Крещение Киевской Руси | страница 80
Аргументация Потапова удовлетворила некоторых авторов, в том числе и современных. Между тем, принята она быть не может по целому ряду причин. Во-первых, Потапов, конечно, совершенно безосновательно обвинил летописцев в безграмотности. Летописец Десятинной церкви, соединявший разные источники о крещении, Ветхий Завет цитировал на память, и если он пользовался не греческим оригиналом, то единственным в это время переводом был тот, что приписывался самому Мефодию. Да и литературная манера летописца вполне в духе творческого облика солунских братьев, неизменно поражавших совершенством языка и стиля переводов. Во-вторых, «Написание» Михаила Синкелла вообще находится за пределами спора омусиан и омийцев, то есть приверженцев «единосущности» и «подобосущности».
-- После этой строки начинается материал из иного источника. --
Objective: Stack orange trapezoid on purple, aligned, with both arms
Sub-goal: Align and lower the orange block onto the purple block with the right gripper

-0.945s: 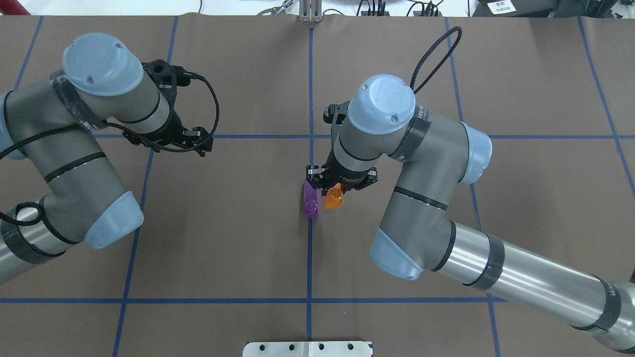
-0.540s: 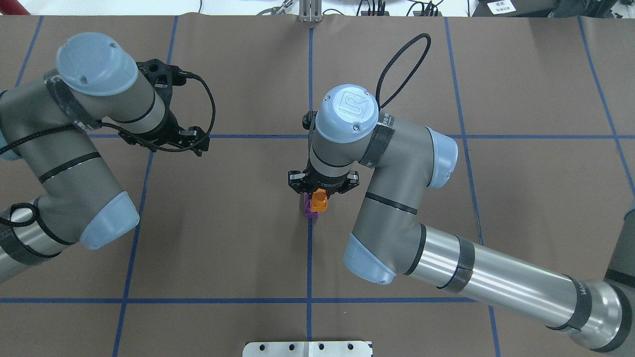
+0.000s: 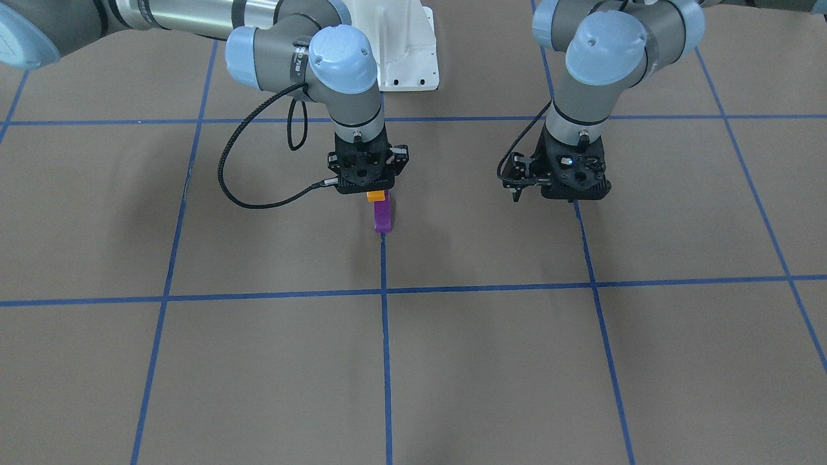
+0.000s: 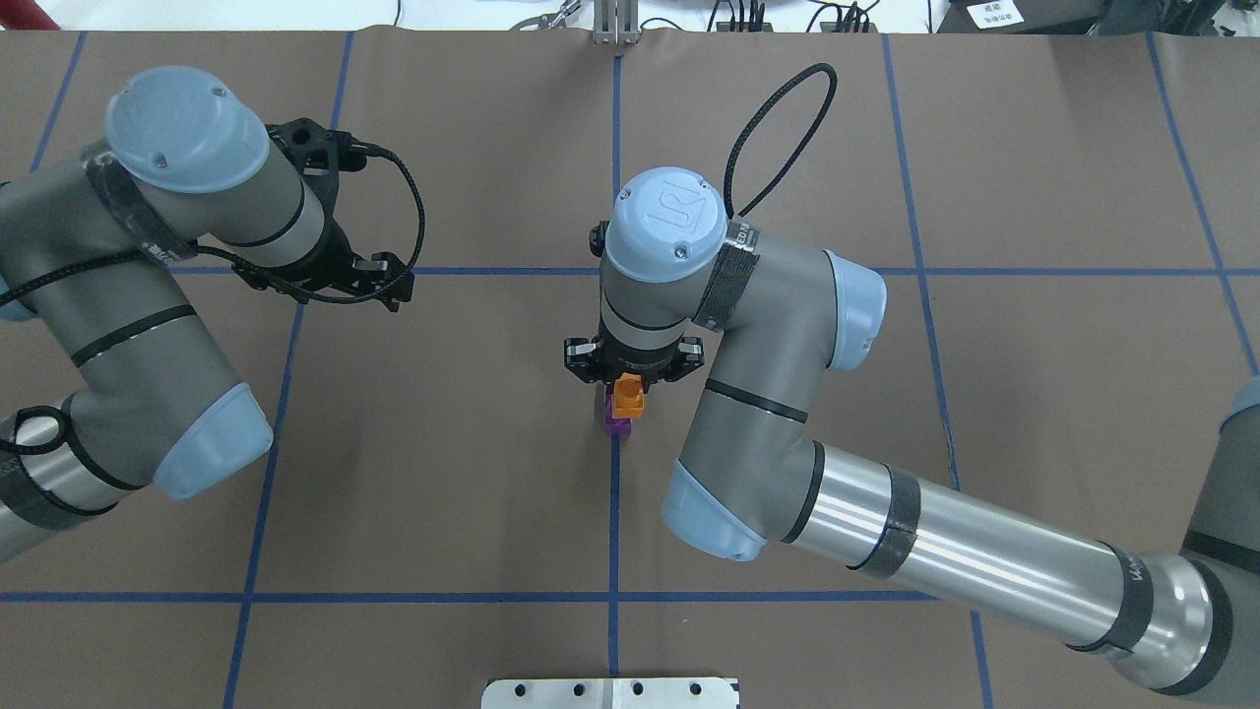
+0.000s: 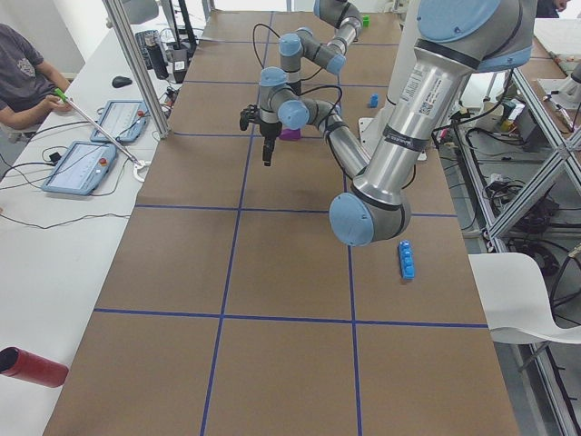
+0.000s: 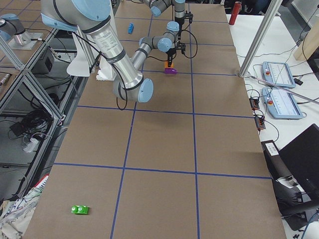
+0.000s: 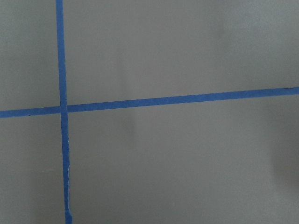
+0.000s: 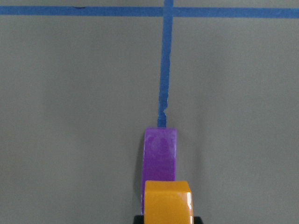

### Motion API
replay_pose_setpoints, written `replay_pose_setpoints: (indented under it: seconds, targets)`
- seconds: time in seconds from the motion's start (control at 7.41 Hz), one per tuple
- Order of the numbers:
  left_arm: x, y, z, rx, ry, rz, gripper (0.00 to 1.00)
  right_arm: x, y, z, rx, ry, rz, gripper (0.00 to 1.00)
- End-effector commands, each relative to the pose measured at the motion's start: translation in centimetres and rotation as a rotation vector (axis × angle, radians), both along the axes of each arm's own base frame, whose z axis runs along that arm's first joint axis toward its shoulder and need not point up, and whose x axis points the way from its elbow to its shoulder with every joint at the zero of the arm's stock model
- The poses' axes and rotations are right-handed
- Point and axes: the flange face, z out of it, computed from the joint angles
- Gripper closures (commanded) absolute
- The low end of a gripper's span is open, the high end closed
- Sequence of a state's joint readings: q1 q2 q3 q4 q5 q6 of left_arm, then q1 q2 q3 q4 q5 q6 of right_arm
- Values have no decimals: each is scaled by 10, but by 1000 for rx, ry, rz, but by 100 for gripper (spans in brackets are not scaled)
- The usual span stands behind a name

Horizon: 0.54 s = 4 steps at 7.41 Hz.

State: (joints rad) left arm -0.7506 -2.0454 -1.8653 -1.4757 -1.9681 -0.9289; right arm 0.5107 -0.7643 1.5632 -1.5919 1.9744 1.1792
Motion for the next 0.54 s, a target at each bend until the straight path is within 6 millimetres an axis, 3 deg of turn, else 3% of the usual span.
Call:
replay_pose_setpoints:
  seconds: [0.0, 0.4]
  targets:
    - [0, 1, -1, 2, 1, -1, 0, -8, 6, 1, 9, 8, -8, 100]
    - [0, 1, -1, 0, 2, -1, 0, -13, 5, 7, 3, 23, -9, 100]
В бессмысленных с точки зрения здравого смысла спорах о субординации лиц Троицы есть своя логика. С одной стороны, всегда существовала опасность слить три лица в одно. Это так называемое монархианство или савеллианство. Оно осуждалось как ересь. С другой стороны, плодились разные ереси, толковавшие вторую и третью ипостаси как «твари» (то есть сотворенные, относящиеся к материальному миру). Ариане обвиняли приверженцев «единосущности» в монархианстве, а омусиане ариан в пренебрежении божественной природой второго и третьего лиц. И те и другие были неправы. Омусиане, настаивая на божественной природе всех трех лиц, «старались не определять формы их единства, отмежевываясь, таким образом, от монархиан». Ариане, располагая Троицу по трем ступеням, божественной природы их не отрицали.
На соборе 325 года, осудившем арианство, обе крайности тоже постоянно имелись в виду. Поэтому Афанасий Александрийский стремился избежать обсуждения вопроса о соотношений лиц Троицы, провозглашая его недоступным человеческому познанию. По этой причине он относился терпимо к омийцам, рассчитывая противопоставить их «чистым» арианам. С другой стороны, сочувствовавший арианам Евсевий Кесарийский зачитал на соборе новый Символ, усматривая в нем лишь подчеркивание божественной сущности. У Михаила Синкелла же наблюдается акцент на «единстве», что сближает его с монархианами. Он настаивает на «единосоставности», а не просто на «единосущности». Здесь разными эпитетами подчеркивается «единомощность», «единочестность» и т. п. Именно такое понимание «единосущности» Арий называл абсурдом, и как раз от такой трактовки старался уйти Афанасий.
В летописи ни одного из названных эпитетов нет, и, как правильно заметил Заболотский, пропуск их не может быть бессознательным. Автор летописного Символа (или его внелетописного источника) хорошо разбирался в тонкостях догматического спора. Он последовательно толкует Троицу в духе омийства, отваживаясь даже на такой криминальный с точки зрения омусиан эпитет, как провозглашение Бога-Отца «старейшим» по отношению к Сыну и Духу. Большего не требовал и Арий, «соглашавшийся» с тем, что Сын родился «преже времен и веков». Примерно в таком смысле ариане толковали и выражение «Писания»: «Отец Мой болий Мене есть». Омусиане же старались подобные места просто обходить.